La visita di Vance arriva cinque giorni prima delle elezioni di domenica, in cui il primo ministro Viktor Orbán affronta la sfida più seria dei suoi 16 anni al potere. Il partito di opposizione Tisza, guidato da Péter Magyar, è attualmente in vantaggio sul Fidesz di Orbán nei sondaggi.
Parlando in una conferenza stampa congiunta, Vance ha elogiato la leadership di Orbán, affermando che "può costituire un modello per il continente", criticando però aspramente Bruxelles.
"I burocrati di Bruxelles hanno cercato di distruggere l'economia ungherese, hanno cercato di rendere l'Ungheria meno indipendente dal punto di vista energetico, hanno cercato di far lievitare i costi per i consumatori ungheresi", ha detto Vance, aggiungendo che le azioni dell'Ue sono state motivate politicamente per danneggiare Orbán per aver resistito alle convenzioni politiche liberali.
Vance ha inoltre preso di mira le regole digitali del blocco, tra cui il Digital Services Act, che impone alle piattaforme di affrontare la disinformazione e i contenuti dannosi.
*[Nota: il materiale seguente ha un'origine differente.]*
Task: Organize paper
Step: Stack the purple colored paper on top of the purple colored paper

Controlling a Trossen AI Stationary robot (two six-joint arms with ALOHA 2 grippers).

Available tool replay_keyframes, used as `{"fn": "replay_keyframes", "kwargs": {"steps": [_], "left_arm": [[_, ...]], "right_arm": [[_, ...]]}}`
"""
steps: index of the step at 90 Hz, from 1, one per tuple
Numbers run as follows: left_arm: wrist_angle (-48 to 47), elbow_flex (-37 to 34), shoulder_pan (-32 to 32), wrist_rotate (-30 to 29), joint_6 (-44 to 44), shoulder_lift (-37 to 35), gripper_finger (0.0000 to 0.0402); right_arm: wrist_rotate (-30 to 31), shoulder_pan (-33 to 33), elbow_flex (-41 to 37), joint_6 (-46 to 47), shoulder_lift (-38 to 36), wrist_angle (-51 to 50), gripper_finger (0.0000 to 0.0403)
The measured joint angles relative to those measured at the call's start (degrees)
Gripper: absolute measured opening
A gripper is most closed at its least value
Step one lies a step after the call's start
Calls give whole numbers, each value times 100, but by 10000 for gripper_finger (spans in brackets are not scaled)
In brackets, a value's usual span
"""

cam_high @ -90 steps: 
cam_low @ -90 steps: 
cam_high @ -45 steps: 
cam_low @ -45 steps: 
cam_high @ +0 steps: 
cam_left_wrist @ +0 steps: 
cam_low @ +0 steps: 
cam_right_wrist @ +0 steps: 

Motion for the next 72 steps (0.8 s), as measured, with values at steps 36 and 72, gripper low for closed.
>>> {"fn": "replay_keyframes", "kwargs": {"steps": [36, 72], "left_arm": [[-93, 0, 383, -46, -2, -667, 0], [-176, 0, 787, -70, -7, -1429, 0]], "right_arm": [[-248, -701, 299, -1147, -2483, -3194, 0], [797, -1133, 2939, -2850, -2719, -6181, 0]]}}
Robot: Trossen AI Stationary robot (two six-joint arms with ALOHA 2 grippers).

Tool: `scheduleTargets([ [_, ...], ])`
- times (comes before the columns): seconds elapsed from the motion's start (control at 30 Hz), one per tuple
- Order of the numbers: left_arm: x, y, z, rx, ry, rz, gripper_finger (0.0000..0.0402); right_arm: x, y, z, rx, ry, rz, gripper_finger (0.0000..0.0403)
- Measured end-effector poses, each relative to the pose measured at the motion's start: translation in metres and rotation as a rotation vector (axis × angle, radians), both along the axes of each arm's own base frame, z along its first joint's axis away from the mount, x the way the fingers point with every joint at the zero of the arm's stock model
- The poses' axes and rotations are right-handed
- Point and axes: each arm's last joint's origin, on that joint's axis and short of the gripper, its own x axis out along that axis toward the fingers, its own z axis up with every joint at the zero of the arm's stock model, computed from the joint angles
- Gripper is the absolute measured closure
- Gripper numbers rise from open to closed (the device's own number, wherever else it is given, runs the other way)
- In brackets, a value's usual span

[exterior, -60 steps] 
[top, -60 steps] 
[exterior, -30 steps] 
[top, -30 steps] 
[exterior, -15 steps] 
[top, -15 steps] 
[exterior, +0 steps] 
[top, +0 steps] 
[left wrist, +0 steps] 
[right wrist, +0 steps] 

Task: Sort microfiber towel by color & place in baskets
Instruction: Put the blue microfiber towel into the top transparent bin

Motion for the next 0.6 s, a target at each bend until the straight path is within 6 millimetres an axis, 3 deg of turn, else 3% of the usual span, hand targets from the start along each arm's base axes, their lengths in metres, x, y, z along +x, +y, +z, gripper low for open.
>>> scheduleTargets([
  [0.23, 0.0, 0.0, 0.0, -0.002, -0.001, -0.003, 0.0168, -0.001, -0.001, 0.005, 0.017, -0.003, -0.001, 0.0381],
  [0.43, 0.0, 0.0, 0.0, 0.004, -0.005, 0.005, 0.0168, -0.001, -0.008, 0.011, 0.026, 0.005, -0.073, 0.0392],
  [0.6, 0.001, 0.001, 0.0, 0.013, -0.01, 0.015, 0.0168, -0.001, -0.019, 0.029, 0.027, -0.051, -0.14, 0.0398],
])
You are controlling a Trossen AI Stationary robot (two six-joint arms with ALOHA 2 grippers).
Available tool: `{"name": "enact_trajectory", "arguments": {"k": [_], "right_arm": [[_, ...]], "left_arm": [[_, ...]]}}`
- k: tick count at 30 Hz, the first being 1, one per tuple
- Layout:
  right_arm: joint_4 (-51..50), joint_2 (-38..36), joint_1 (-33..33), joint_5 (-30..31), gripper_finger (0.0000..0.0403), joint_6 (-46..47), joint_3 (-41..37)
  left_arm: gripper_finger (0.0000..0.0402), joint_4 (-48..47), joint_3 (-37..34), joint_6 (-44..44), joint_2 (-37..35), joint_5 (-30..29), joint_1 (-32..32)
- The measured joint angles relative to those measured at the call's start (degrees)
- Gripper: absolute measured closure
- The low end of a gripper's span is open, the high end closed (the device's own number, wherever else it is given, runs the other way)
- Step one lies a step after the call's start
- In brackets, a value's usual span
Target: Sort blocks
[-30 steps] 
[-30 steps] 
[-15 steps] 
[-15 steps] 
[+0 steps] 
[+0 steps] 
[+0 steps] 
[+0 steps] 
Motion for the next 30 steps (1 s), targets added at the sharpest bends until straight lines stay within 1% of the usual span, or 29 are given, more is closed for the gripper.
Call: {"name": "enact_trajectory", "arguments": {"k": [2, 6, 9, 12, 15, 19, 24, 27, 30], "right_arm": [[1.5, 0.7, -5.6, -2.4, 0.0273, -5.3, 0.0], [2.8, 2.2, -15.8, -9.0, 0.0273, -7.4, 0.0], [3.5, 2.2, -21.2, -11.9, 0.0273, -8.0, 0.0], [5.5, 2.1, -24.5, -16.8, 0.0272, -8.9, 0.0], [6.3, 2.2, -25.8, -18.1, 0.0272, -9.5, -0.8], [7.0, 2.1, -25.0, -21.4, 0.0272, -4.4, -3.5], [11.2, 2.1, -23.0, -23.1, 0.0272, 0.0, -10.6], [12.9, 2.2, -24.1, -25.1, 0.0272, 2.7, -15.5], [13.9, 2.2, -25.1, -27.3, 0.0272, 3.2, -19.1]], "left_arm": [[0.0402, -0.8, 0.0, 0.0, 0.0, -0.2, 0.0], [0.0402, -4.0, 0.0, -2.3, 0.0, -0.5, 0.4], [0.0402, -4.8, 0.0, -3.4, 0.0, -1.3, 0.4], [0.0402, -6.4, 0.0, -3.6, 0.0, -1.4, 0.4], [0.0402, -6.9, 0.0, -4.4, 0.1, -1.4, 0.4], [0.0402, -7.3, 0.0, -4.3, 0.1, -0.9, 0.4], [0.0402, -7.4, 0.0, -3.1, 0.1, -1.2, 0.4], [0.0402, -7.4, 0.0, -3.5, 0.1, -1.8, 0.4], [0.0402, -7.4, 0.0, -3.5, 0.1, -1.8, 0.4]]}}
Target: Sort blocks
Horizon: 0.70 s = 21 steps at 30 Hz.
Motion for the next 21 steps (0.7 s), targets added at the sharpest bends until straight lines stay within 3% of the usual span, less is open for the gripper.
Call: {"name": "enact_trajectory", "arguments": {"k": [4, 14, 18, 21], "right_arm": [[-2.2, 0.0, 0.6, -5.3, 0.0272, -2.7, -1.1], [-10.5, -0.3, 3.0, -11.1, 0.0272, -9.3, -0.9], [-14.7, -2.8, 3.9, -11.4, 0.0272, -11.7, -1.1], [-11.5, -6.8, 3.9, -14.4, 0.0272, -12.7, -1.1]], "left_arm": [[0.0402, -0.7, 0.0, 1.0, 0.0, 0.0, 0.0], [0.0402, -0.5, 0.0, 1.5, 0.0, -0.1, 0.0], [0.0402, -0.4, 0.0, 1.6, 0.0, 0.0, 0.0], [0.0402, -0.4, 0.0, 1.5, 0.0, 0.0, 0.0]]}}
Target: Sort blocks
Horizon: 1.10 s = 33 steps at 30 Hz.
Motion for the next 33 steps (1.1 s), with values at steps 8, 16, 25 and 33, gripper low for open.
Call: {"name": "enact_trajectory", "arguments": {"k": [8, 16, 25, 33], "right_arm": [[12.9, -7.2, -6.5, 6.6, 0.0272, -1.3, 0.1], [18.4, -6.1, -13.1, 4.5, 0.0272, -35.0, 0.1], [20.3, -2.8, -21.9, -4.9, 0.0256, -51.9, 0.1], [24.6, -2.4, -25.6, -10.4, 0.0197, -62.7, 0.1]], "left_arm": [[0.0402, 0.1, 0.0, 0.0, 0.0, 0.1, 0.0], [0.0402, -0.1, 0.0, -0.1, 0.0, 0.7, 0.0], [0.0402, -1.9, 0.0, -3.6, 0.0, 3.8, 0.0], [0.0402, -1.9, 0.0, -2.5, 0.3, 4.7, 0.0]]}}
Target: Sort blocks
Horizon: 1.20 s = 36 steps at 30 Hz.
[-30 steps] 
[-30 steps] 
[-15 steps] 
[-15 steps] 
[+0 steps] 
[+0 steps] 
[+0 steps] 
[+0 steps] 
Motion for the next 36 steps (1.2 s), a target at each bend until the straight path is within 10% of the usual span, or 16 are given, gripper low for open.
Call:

Il vicepresidente non ha fornito alcuna prova.
"Perché i burocrati di Bruxelles dicono alle società di social media quali informazioni dare agli elettori ungheresi?", ha detto, sostenendo che gli ungheresi sono in grado di prendere le proprie decisioni.
Vance ha inoltre affermato che i servizi segreti ucraini stavano tentando di influenzare il voto ungherese.
“Siamo certamente consapevoli che ci sono elementi all’interno dei servizi segreti ucraini che cercano di influenzare la situazione”, ha affermato. Vance non ha fornito alcuna prova a sostegno delle sue dichiarazioni.
Il governo ungherese ha ripetutamente affermato che Kiev e Bruxelles stanno cercando di destituire Orbán e si è mosso per rafforzare le protezioni per le infrastrutture energetiche critiche, citando il timore di interferenze straniere.
Vance, che in passato ha espresso ammirazione per la capacità di Orbán di estirpare dalle università ciò che descrive come un pregiudizio liberale, ha promesso di assistere il leader ungherese negli ultimi giorni della campagna.
"Voglio aiutare il più possibile", ha dichiarato ai giornalisti a Budapest.
Anche il presidente degli Stati Uniti Donald Trump ha appoggiato il leader ungherese, descrivendolo come "un vero amico" e lodando la sua posizione sulla migrazione. In passato Trump ha sostenuto diversi candidati di destra all'estero.
Le relazioni dell'Ungheria con l'Ue sono diventate sempre più tese. A marzo Orbán ha posto il veto a un pacchetto di aiuti per l'Ucraina da 90 miliardi di euro, mentre Bruxelles ha trattenuto miliardi di fondi europei per timori legati alla corruzione e allo stato di diritto. Il Paese è stato anche criticato all'interno del blocco per aver mantenuto stretti legami con la Russia e per la sua dipendenza dall'energia russa.
Nel frattempo, il leader dell'opposizione Péter Magyar ha messo in guardia interferenze straniere nel voto, esortando tutti i Paesi a rispettare la sovranità dell’Ungheria.
"Nessun Paese straniero può interferire nelle elezioni ungheresi", ha dichiarato Magyar. "Questo è il nostro Paese".
Secondo un sondaggio d'opinione pubblicato la scorsa settimana dall'Istituto 21 Research, il partito d'opposizione Tisza è in testa tra gli elettori decisi con il 56% dei consensi, rispetto al 37% di Fidesz - un divario di 19 punti percentuali.
Nonostante il sostegno a Orbán, Vance ha dichiarato che Washington è pronta a collaborare con chiunque vinca le elezioni.